- What is required: Below are the records; give the number of lines in them that include the word "answers", and nothing more.

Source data
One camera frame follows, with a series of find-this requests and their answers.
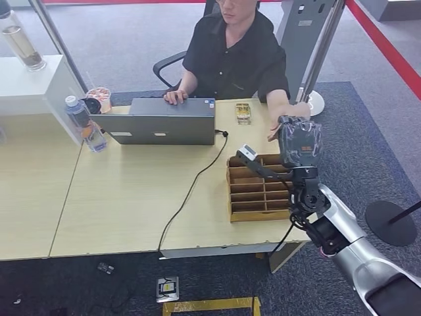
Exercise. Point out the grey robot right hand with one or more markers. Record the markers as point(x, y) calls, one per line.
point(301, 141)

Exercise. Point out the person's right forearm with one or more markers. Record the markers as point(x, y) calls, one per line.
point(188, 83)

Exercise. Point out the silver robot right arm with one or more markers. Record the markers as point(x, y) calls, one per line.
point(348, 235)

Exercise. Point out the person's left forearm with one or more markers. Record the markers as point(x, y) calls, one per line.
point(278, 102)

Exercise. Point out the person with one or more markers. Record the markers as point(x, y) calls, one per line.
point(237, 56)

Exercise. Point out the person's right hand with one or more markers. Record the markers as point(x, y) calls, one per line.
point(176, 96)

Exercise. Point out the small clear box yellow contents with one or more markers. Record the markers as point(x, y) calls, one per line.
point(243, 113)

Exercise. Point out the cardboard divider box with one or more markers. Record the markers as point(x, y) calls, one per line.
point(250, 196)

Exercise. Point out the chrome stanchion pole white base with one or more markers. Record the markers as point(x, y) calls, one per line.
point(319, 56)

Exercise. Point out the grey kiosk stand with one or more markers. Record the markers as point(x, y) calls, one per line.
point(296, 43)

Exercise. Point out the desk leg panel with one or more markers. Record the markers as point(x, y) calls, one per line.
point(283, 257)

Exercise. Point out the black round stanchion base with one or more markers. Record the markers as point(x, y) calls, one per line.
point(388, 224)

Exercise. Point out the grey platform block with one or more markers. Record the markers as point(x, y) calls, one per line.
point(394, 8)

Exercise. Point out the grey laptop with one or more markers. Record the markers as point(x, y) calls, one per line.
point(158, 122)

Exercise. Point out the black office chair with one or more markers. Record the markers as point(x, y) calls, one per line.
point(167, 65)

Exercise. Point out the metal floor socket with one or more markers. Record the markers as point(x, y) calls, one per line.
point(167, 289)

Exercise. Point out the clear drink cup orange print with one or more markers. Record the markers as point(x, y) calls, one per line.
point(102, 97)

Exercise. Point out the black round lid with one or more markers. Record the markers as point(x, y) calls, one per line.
==
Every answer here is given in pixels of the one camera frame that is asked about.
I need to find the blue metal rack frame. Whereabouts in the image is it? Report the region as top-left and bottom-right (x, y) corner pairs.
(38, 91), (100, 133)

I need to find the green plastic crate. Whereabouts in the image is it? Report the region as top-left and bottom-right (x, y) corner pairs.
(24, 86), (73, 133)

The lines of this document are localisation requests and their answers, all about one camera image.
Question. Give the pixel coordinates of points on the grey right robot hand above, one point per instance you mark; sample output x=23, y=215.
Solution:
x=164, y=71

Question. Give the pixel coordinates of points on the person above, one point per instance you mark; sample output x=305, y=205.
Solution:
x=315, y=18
---
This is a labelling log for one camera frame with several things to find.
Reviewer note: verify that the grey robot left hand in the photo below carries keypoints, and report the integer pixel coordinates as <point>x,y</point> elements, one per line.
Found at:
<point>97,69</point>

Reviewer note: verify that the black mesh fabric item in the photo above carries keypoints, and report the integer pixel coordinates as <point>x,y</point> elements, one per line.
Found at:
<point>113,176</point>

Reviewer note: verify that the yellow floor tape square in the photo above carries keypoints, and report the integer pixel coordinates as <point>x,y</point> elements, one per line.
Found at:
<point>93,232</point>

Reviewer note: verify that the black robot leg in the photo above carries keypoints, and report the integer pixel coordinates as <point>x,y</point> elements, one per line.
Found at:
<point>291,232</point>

- Response: 2